Когда американский писатель Уильям Дин Гоуэлс в 1861 году прибыл в Италию (он был назначен американским консулом в Венеции), он узнал, что роман Бичер-Стоу известен там не меньше, чем в США. Первое издание книги в Италии вышло в том же, 1852 году, одновременно в Милане и в Турине. "Можно, вероятно, сказать, что каждый грамотный итальянец читал книгу Бичер-Стоу"*.
* (James Woodress. "Uncle Tom's Cabin" in Italy.)
Газета "Иль Рисорджименто", которую издавал Кавур, борец за национальное освобождение Италии от австрийского владычества, начала печатать "Хижину дяди Тома" с ноября 1852 года. В разных странах "Хижина" вполне закономерно оказывается в поле внимания именно в моменты подготовки общественных переворотов. В 1943 году, когда Турин освобождали от фашистов, в одной из типографий города печатали "Хижину дяди Тома".
Три парижские газеты одновременно публиковали роман.
В книге "Солнечные воспоминания о чужих землях" Бичер-Стоу приводит переданные ей слова Альфреда Мюссе, "первого ума века", о "Хижине дяди Тома": "Нет ничего равного ей. Она оставляет всех нас позади - всех, всех, на много миль позади". "Честь и уважение Вам, госпожа Стоу!" - так заканчивала свой восторженный отзыв Жорж Санд. Флобер, мученик слова, обнаружил в романе Бичер-Стоу "превосходные страницы".
Исследователи американских литературных влияний во Франции свидетельствуют, что в XIX веке "Хижина дяди Тома" была самой популярной американской книгой в Европе"*. Американские писатели захватывали читателей прежде всего тем, что "передавали ощущение насилия человека над человеком". "Именно об этом больше всего писали, когда во Франции перевели роман Стейнбека "Гроздья гнева", и это становится особенно понятным, если вспомнить, что европейцы изо всех американских романов лучше всего знали "Хижину дяди Тома". Неизбежно в рецензиях на роман Стейнбека замелькало имя Бичер-Стоу - создателя книги, в которой воплотилось то же самое стремление. Оба автора стремились улучшить условия существования людей".
* (J. М. Smith and W. L. Miner. Transatlantic Migration. American Novel in France, 1955.)
Французский писатель Поль Виалар ("Об ответственности писателя", 1953) писал о "Хижине дяди Тома": "Это, мне кажется, идеальный образец "романа протеста"... И нетленная слава Гарриет Бичер-Стоу заключается в том, что ей удалось защитить свою идею прямыми и простыми средствами". Статья Виалара (перепечатанная в Италии) была написана в связи с грозно- современной проблемой: писатель и борьба против фашизма. И автор обратился к опыту Бичер-Стоу.

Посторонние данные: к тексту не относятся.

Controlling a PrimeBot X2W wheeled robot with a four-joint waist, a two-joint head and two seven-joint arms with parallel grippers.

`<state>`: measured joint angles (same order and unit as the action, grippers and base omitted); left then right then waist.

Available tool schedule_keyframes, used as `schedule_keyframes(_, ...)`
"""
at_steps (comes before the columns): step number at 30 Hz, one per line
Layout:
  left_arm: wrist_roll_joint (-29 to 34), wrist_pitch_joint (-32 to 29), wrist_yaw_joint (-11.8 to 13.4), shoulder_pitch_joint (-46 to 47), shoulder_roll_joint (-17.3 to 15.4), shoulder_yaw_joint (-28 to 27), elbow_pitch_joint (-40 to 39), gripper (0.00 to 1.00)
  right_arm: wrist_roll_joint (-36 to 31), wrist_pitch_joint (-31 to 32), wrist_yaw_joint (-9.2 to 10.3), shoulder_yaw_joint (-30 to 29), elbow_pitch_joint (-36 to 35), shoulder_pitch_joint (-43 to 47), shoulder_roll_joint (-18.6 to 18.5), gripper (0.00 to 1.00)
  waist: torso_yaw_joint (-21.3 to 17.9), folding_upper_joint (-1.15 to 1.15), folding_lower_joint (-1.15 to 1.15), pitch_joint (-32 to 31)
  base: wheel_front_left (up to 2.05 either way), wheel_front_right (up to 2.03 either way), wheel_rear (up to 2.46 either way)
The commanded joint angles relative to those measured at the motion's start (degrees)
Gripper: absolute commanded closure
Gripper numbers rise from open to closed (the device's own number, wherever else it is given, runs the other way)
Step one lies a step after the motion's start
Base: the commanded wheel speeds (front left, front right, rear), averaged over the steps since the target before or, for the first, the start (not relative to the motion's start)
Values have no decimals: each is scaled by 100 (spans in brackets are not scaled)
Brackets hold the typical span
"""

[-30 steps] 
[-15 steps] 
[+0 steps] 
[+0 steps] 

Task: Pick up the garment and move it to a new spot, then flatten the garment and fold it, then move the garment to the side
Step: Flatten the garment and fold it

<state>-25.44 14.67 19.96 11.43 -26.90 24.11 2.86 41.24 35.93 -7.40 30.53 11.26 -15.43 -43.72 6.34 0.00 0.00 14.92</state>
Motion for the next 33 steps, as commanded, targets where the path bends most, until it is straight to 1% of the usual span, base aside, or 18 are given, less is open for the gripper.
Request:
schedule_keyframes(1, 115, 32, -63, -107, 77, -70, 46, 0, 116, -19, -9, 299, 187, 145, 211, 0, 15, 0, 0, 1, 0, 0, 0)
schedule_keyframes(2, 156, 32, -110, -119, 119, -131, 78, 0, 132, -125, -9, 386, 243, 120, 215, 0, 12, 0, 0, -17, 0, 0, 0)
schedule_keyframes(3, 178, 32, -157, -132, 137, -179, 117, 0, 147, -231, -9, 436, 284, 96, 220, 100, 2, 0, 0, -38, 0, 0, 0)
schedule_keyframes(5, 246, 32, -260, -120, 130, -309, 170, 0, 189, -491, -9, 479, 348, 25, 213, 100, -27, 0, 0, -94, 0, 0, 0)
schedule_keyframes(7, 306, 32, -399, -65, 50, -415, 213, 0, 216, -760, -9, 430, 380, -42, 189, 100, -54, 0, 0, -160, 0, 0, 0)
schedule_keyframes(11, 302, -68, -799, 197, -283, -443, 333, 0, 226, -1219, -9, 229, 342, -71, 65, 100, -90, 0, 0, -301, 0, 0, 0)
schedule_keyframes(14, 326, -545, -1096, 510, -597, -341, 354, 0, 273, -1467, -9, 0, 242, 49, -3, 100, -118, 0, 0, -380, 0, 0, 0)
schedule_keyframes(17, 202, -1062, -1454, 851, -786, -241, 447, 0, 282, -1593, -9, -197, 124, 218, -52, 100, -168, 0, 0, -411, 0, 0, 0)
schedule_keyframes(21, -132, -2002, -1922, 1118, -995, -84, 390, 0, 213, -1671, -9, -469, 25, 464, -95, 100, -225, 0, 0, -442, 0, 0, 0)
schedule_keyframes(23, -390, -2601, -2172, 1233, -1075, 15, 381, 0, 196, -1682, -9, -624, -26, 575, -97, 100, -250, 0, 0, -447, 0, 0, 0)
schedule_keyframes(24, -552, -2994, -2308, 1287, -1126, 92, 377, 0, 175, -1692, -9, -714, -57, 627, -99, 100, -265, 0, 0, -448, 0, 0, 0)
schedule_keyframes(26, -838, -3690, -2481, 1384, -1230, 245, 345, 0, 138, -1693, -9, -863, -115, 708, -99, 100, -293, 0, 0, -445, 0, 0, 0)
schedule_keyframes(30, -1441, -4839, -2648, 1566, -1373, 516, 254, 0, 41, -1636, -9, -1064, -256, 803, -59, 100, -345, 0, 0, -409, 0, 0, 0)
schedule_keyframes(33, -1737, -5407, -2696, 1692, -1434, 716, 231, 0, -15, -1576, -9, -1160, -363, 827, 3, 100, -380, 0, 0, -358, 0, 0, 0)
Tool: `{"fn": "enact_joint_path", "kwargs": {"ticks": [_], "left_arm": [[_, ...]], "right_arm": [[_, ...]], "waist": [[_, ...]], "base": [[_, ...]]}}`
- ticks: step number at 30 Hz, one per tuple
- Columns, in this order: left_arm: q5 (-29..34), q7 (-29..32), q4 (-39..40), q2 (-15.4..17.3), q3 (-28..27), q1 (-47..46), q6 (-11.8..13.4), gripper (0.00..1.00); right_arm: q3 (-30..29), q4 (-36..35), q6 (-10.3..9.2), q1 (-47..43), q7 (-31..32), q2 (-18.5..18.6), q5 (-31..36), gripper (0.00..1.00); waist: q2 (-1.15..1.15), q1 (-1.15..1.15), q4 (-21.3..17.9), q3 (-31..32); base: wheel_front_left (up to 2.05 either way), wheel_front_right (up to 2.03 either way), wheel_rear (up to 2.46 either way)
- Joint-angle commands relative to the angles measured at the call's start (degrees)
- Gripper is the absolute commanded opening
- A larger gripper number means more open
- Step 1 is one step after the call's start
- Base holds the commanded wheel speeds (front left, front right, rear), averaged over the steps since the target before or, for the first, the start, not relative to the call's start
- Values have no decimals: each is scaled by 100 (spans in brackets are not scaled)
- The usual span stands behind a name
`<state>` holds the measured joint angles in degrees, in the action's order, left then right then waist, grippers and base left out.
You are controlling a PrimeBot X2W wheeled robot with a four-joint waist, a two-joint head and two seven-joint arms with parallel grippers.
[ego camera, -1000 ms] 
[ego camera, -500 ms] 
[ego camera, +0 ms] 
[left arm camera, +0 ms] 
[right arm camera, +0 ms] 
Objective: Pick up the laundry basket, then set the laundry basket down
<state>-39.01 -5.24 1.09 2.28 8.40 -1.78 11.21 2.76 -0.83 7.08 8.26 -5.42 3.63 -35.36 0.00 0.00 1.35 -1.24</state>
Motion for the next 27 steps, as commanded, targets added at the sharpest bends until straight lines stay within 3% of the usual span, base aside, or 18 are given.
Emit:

Фашизм сделал вопрос о рабстве вопросом жизни и смерти миллионов людей. Судьба американских негров перестала быть исключением. "Хижину дяди Тома", естественно, запретили в нацистской Германии, "как противоречащую расовым принципам". А гневный протест старой писательницы против превращения человека в вещь поневоле вспоминали узники концлагерей во всем мире. Именно в 1938 году, когда Чехословакия была оккупирована гитлеровцами, Марина Цветаева писала другу: "Читаю сейчас первый раз в жизни полную Хижину дяди Тома: отличная книга, мужественная и - вполне современная".
В 1911 году в России, как и везде, отмечалось столетие со дня рождения Бичер-Стоу. Автор одной из статей, помещенной в журнале "Всходы", писал: "Вряд ли после Америки была другая такая страна, как Россия, где бы книга Бичер-Cтoy была встречена с таким восторгом и любовью. И это потому, что в то время, когда в Америке велась борьба за освобождение черных рабов, у нас в России подходила к концу такая же борьба за освобождение двадцатимиллионного крестьянства от крепостной зависимости..."*.
* (Наиболее подробно и серьезно вопрос об отношении русской критики к книгам Бичер-Стоу освещен в работе И. Н. Бушканец "Творчество Бичер-Стоу в оценке революционных демократов". В кн.: "Русская литература и освободительное движение". Казань, 1968.)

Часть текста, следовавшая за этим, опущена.